_Saved entries_.
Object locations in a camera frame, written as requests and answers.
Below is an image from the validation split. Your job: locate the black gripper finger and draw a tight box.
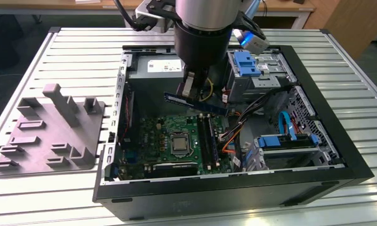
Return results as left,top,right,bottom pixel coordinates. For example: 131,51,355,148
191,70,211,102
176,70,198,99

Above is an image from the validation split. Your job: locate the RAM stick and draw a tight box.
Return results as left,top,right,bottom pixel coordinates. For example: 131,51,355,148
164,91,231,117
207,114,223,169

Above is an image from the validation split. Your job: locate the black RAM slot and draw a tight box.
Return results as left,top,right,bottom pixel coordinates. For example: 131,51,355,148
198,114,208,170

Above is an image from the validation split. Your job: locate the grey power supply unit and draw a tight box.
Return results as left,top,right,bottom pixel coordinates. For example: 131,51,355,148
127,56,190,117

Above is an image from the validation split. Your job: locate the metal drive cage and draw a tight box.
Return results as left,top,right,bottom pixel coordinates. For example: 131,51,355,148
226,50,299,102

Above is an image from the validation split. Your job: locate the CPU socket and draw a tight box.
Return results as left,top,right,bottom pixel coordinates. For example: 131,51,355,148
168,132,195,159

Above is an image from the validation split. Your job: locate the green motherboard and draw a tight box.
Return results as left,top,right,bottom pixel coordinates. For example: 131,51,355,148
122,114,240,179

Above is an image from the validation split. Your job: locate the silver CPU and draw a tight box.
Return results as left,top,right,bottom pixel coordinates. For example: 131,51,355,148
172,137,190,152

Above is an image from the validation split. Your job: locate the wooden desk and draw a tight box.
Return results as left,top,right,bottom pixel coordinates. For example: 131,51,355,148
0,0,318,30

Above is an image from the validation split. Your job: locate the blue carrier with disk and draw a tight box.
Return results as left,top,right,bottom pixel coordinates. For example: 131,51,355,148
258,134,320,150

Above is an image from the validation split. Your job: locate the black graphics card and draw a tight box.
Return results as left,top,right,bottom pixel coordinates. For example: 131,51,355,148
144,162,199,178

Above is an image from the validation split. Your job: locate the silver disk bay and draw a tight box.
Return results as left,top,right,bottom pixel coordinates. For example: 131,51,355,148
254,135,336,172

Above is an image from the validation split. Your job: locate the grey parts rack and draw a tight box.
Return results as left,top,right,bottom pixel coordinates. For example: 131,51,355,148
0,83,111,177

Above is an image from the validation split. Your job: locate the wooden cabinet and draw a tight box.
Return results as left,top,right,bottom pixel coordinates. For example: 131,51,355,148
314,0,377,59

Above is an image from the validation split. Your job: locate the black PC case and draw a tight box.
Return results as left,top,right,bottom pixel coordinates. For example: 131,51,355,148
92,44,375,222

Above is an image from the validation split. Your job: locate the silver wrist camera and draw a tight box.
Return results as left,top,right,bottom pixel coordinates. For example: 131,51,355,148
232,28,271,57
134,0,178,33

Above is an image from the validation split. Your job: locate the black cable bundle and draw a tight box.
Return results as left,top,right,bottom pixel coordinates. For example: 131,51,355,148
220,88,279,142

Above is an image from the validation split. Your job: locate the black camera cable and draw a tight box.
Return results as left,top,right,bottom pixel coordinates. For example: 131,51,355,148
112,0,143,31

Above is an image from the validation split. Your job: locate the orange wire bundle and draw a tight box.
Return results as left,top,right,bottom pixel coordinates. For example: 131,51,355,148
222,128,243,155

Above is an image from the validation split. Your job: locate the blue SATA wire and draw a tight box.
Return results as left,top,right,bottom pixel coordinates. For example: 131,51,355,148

_Instructions for the task_.
Pictures are to be left out; repeat all the remaining data exactly.

_Answer to the exercise_.
Object locations in a camera frame, written as requests and answers.
Below is an image from the validation split. Your job: locate the black gripper finger and draw a tight box.
Return results as left,top,right,bottom pixel coordinates. For example: 131,51,355,148
191,70,211,102
176,70,198,99

Above is an image from the validation split. Your job: locate the RAM stick and draw a tight box.
Return results as left,top,right,bottom pixel coordinates. For example: 131,51,355,148
164,91,231,117
207,114,223,169

Above is an image from the validation split. Your job: locate the black RAM slot and draw a tight box.
Return results as left,top,right,bottom pixel coordinates. For example: 131,51,355,148
198,114,208,170

Above is an image from the validation split. Your job: locate the grey power supply unit and draw a tight box.
Return results as left,top,right,bottom pixel coordinates. For example: 131,51,355,148
127,56,190,117

Above is an image from the validation split. Your job: locate the metal drive cage and draw a tight box.
Return results as left,top,right,bottom pixel coordinates. For example: 131,51,355,148
226,50,299,102

Above is an image from the validation split. Your job: locate the CPU socket and draw a tight box.
Return results as left,top,right,bottom pixel coordinates. For example: 131,51,355,148
168,132,195,159

Above is an image from the validation split. Your job: locate the green motherboard and draw a tight box.
Return results as left,top,right,bottom pixel coordinates. For example: 131,51,355,148
122,114,240,179

Above is an image from the validation split. Your job: locate the silver CPU and draw a tight box.
Return results as left,top,right,bottom pixel coordinates. For example: 131,51,355,148
172,137,190,152

Above is an image from the validation split. Your job: locate the wooden desk and draw a tight box.
Return results as left,top,right,bottom pixel coordinates. For example: 131,51,355,148
0,0,318,30

Above is an image from the validation split. Your job: locate the blue carrier with disk and draw a tight box.
Return results as left,top,right,bottom pixel coordinates. For example: 131,51,355,148
258,134,320,150

Above is an image from the validation split. Your job: locate the black graphics card and draw a tight box.
Return results as left,top,right,bottom pixel coordinates. For example: 131,51,355,148
144,162,199,178

Above is an image from the validation split. Your job: locate the silver disk bay and draw a tight box.
Return results as left,top,right,bottom pixel coordinates. For example: 131,51,355,148
254,135,336,172

Above is an image from the validation split. Your job: locate the grey parts rack and draw a tight box.
Return results as left,top,right,bottom pixel coordinates. For example: 131,51,355,148
0,83,111,177

Above is an image from the validation split. Your job: locate the wooden cabinet and draw a tight box.
Return results as left,top,right,bottom pixel coordinates. For example: 131,51,355,148
314,0,377,59

Above is an image from the validation split. Your job: locate the black PC case and draw a tight box.
Return results as left,top,right,bottom pixel coordinates. For example: 131,51,355,148
92,44,375,222

Above is an image from the validation split. Your job: locate the silver wrist camera and draw a tight box.
Return results as left,top,right,bottom pixel coordinates. For example: 131,51,355,148
232,28,271,57
134,0,178,33

Above is an image from the validation split. Your job: locate the black cable bundle and draw a tight box.
Return results as left,top,right,bottom pixel coordinates. For example: 131,51,355,148
220,88,279,142

Above is an image from the validation split. Your job: locate the black camera cable and draw a tight box.
Return results as left,top,right,bottom pixel coordinates. For example: 131,51,355,148
112,0,143,31

Above is an image from the validation split. Your job: locate the orange wire bundle and draw a tight box.
Return results as left,top,right,bottom pixel coordinates. For example: 131,51,355,148
222,128,243,155

Above is an image from the validation split. Your job: locate the blue SATA wire and draw a tight box.
Return results as left,top,right,bottom pixel coordinates. For example: 131,51,355,148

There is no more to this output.